BEGIN

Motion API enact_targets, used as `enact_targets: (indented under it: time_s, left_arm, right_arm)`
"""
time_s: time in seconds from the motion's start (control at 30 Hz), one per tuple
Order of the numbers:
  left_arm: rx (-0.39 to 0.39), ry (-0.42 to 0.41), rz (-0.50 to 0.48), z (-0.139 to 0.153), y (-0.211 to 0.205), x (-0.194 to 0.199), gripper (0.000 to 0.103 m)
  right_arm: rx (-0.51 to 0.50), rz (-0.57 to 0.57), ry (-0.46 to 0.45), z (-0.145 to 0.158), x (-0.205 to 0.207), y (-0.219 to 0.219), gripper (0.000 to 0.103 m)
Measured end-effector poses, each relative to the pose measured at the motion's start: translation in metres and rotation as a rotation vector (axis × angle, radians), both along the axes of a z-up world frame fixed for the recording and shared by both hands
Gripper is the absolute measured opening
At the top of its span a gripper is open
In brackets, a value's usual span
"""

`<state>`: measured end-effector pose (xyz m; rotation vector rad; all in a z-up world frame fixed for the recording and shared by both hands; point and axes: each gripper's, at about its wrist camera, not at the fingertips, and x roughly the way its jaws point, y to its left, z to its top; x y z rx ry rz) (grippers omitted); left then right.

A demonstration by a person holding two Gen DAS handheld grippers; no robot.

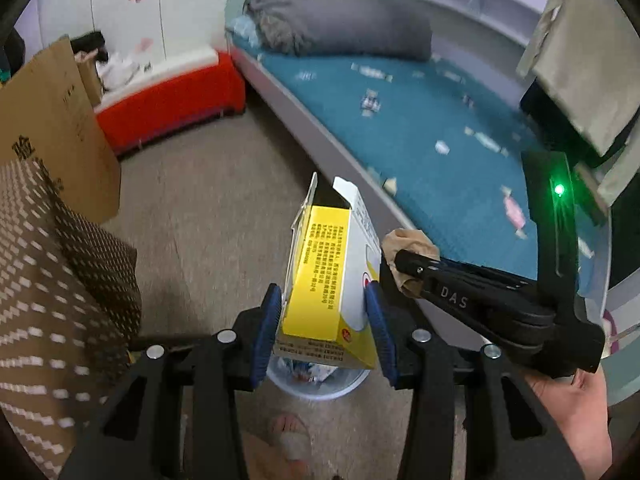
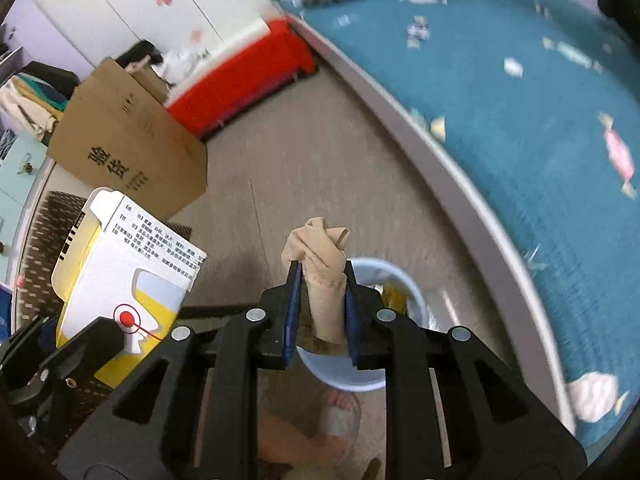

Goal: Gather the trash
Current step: 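Drop the beige cloth into the white bin while the left tool drops the yellow box, then move both tools back toward the table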

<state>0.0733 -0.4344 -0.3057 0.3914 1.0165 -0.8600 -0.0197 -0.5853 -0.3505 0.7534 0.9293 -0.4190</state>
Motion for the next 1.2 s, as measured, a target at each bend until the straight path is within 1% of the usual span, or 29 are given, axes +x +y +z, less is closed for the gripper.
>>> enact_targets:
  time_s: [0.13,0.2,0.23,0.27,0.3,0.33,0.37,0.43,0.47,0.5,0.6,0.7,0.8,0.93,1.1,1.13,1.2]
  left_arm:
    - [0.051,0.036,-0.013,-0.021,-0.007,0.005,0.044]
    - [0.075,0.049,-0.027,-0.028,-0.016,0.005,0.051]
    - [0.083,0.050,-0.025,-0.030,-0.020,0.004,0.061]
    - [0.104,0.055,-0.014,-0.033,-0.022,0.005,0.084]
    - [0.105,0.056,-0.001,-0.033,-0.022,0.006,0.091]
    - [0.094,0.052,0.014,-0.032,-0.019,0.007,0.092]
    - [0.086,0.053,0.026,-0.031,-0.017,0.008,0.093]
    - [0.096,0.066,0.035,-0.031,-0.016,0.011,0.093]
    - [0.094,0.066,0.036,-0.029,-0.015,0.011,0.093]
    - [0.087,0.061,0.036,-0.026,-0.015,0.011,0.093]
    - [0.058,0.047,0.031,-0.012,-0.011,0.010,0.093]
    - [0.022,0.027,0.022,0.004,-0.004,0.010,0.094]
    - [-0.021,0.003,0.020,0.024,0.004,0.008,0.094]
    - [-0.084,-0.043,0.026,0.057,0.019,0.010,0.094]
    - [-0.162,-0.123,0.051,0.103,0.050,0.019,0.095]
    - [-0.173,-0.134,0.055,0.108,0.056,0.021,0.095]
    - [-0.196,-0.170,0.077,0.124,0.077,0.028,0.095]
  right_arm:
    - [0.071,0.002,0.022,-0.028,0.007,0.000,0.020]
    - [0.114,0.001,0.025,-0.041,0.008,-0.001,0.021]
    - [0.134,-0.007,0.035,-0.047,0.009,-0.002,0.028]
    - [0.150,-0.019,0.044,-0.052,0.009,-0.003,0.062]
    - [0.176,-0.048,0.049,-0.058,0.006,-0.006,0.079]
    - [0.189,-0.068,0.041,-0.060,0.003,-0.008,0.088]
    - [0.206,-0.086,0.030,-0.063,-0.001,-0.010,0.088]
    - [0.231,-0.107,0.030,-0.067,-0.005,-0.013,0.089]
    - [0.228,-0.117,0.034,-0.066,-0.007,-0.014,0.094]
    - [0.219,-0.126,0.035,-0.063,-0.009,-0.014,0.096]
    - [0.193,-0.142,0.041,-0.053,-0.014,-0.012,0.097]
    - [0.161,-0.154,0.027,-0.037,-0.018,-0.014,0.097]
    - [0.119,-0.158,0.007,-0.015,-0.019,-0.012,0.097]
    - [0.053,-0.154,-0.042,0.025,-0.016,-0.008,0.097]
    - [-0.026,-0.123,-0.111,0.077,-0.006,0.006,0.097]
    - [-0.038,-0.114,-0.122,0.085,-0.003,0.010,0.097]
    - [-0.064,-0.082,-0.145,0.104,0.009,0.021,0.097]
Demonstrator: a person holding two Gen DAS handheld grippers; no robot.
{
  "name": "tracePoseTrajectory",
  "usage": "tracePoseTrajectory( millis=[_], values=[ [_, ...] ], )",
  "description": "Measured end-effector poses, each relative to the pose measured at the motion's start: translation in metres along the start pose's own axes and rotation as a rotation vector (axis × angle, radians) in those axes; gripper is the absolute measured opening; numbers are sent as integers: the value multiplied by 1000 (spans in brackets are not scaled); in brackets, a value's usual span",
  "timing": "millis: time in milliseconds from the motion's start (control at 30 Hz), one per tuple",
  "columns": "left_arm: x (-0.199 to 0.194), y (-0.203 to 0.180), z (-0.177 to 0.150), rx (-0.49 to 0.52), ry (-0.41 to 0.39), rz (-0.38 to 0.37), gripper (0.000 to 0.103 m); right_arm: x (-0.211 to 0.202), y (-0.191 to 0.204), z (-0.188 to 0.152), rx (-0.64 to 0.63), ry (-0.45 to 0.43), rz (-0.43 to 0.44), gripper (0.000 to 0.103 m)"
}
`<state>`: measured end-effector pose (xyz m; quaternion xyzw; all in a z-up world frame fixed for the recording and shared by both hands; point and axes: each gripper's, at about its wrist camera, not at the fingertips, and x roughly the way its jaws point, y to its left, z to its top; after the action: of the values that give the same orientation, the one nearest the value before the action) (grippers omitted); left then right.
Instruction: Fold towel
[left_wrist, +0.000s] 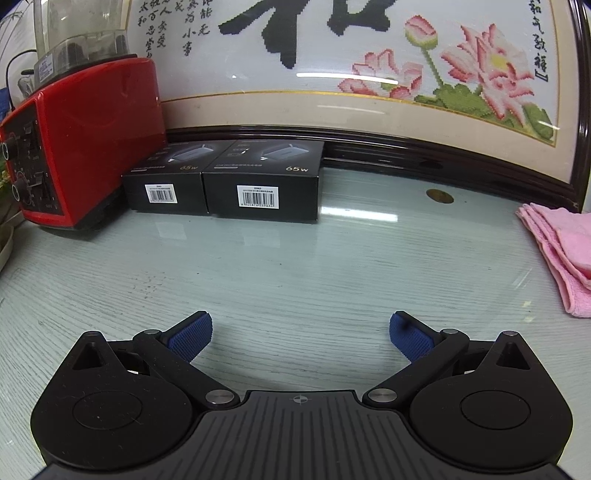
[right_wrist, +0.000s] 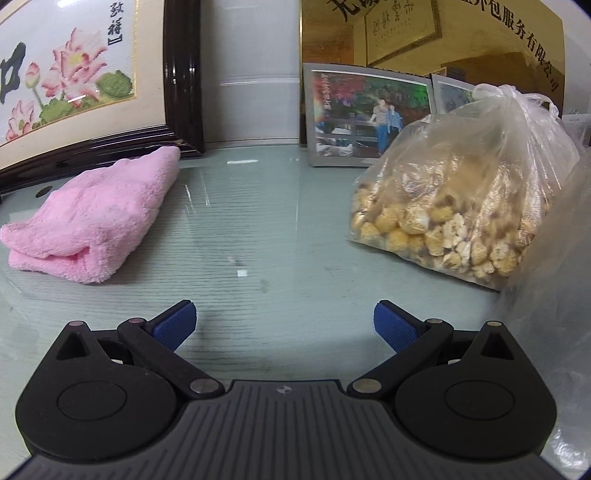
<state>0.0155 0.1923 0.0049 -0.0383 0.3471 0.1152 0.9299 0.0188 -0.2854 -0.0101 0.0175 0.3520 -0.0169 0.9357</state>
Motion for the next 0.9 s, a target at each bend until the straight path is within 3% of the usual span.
tracePoseTrajectory(
  millis=[900],
  values=[
    [0, 4, 1, 0, 1, 6, 103, 1, -2, 2, -1, 2, 5, 103]
  ],
)
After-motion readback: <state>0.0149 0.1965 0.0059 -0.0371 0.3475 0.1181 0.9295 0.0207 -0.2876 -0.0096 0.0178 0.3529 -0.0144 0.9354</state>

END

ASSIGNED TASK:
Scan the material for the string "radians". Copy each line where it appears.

THE ANSWER:
Measured end-effector poses, each relative to the pose measured at the motion's start: translation in metres and rotation as a rotation vector (axis × angle, radians), both along the axes of a z-up world frame fixed for the recording and shared by both hands
  "description": "Measured end-effector poses, each relative to the pose measured at the motion's start: translation in metres along the start pose's own axes and rotation as a rotation vector (axis × angle, radians) in those axes; gripper is the absolute measured opening; numbers are sent as integers: the value multiplied by 1000 (spans in brackets are not scaled); in brackets, a value's usual span",

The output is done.